> **WHAT YOU ARE ASKED TO DO**:
Please show every line from the entries that carries the word "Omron".

> **TASK INPUT**:

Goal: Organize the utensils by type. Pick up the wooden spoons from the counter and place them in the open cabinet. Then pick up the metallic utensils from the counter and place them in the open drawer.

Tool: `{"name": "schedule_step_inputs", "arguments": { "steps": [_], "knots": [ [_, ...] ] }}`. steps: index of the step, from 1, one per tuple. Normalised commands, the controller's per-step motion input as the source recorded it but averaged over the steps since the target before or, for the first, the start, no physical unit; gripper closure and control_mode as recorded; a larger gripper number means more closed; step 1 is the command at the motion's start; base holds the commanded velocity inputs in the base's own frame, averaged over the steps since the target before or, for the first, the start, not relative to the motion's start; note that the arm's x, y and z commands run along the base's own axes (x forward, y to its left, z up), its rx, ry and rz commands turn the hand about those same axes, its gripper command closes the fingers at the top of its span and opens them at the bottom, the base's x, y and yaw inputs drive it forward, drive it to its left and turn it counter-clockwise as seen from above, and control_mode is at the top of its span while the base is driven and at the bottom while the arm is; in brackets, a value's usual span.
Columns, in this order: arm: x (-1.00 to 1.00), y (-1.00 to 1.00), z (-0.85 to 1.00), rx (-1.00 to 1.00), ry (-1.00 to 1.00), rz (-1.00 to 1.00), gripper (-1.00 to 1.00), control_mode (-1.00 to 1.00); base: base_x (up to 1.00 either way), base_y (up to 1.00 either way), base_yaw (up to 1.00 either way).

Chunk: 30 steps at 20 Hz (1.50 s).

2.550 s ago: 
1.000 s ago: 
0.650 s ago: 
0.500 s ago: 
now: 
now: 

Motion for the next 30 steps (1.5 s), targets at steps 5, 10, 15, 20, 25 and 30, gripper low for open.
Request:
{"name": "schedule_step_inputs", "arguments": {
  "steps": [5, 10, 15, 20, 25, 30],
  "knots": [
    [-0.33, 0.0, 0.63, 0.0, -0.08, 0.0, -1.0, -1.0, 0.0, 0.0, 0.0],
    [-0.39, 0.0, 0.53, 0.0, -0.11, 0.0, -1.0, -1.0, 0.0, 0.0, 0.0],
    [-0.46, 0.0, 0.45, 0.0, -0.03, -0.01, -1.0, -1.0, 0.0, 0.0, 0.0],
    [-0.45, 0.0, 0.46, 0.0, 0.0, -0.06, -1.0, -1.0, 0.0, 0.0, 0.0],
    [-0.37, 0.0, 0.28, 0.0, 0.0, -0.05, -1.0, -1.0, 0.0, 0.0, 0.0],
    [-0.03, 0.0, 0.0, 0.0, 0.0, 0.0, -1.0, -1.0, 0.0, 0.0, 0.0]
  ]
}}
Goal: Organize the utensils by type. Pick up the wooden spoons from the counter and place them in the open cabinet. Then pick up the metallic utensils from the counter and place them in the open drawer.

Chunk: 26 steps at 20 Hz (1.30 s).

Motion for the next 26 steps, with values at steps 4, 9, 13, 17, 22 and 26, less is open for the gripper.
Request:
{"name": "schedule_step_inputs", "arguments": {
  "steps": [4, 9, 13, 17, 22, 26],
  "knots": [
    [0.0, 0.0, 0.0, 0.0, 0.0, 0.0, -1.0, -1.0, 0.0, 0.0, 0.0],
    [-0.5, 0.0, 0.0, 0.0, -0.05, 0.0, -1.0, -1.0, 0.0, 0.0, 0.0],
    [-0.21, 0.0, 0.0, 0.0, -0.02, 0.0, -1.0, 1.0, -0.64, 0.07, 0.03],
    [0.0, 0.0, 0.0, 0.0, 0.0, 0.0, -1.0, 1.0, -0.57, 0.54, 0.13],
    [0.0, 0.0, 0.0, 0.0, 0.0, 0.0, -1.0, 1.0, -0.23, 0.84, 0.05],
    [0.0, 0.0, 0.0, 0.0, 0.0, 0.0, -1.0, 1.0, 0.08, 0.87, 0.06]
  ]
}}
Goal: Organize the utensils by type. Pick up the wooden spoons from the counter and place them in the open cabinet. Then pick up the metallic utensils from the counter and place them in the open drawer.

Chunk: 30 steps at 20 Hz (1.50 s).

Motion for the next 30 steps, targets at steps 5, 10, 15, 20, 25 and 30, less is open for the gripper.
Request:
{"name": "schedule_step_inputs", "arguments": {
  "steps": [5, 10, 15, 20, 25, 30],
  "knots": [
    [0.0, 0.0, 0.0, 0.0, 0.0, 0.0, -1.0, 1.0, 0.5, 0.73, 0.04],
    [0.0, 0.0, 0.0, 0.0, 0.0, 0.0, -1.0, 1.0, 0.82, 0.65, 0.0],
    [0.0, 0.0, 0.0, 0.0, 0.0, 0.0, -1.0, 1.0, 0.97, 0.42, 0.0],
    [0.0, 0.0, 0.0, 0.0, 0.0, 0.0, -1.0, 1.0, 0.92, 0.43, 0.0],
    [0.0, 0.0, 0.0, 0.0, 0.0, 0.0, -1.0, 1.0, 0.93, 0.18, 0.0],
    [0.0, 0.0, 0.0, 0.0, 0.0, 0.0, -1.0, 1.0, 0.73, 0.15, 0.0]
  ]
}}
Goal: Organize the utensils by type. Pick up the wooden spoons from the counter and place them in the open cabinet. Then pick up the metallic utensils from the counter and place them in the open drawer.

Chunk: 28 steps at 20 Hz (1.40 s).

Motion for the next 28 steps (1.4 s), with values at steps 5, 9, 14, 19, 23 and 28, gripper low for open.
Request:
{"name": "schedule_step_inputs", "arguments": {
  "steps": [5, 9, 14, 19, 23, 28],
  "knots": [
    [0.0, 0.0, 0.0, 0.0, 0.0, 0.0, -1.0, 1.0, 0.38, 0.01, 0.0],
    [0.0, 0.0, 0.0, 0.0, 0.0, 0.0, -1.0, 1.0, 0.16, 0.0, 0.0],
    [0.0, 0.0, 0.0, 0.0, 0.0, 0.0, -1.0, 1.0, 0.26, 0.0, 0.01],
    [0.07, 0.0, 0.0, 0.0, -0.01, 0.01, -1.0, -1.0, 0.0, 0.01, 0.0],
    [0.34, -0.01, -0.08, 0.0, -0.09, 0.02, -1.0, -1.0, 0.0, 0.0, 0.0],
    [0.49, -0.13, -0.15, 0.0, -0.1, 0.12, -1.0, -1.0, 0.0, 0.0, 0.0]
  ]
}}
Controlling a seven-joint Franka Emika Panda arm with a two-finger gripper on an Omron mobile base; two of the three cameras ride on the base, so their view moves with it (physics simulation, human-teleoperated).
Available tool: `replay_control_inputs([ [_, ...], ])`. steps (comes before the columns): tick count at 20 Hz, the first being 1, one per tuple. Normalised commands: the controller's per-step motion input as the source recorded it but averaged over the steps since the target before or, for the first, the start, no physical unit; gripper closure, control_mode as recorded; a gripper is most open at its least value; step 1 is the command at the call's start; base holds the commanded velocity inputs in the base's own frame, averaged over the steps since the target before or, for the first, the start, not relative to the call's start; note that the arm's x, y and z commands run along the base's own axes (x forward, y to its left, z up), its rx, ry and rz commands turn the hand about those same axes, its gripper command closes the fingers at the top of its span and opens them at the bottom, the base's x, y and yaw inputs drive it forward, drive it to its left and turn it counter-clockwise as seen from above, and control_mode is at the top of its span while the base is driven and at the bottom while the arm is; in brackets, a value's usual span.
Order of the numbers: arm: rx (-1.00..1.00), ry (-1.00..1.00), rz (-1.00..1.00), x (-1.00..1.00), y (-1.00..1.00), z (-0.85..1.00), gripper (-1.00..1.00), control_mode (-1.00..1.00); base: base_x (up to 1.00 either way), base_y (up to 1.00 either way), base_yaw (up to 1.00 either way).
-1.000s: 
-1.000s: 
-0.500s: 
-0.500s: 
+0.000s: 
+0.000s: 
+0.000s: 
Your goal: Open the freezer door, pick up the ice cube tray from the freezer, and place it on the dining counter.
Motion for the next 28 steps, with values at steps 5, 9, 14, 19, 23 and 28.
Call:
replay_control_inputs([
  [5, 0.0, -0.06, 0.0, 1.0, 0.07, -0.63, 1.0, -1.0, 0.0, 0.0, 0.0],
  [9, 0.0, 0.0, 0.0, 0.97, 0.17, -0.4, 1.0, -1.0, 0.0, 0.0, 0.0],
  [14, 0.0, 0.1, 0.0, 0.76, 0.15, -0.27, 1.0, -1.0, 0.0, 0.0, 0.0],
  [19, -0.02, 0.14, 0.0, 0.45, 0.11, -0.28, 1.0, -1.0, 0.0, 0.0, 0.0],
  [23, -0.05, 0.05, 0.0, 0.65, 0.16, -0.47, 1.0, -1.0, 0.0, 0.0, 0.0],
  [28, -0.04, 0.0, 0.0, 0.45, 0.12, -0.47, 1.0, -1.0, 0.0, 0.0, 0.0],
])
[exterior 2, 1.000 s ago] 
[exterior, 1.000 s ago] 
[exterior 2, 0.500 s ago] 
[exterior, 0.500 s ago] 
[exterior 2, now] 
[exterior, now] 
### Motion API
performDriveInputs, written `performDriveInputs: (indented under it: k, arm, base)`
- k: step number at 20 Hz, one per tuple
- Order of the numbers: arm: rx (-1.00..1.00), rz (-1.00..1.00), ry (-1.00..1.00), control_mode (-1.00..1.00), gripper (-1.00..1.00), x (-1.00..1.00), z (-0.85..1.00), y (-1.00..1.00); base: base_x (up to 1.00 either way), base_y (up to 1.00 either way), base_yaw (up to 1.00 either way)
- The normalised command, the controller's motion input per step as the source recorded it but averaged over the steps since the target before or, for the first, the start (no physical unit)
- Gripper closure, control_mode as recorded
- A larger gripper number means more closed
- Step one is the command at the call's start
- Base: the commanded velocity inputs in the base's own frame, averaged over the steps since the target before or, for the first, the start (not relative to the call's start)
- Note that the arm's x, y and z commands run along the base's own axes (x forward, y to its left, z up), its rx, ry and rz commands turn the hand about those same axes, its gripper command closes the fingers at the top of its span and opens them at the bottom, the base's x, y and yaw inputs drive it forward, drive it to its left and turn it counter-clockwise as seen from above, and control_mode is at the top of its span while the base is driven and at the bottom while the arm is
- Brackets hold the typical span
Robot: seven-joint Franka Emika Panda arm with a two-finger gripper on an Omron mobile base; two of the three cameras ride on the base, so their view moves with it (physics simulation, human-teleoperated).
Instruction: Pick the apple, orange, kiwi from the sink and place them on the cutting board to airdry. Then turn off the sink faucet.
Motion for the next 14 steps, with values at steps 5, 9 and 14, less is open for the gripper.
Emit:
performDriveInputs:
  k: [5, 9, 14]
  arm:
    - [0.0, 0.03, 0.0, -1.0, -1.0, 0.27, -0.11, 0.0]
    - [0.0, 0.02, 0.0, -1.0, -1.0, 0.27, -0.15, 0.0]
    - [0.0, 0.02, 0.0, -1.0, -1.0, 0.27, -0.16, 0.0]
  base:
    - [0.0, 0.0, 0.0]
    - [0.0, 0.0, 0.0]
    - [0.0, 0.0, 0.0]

> **ANSWER AREA**:
Controlling a seven-joint Franka Emika Panda arm with a two-finger gripper on an Omron mobile base; two of the three cameras ride on the base, so their view moves with it (physics simulation, human-teleoperated).
Robot: seven-joint Franka Emika Panda arm with a two-finger gripper on an Omron mobile base; two of the three cameras ride on the base, so their view moves with it (physics simulation, human-teleoperated).

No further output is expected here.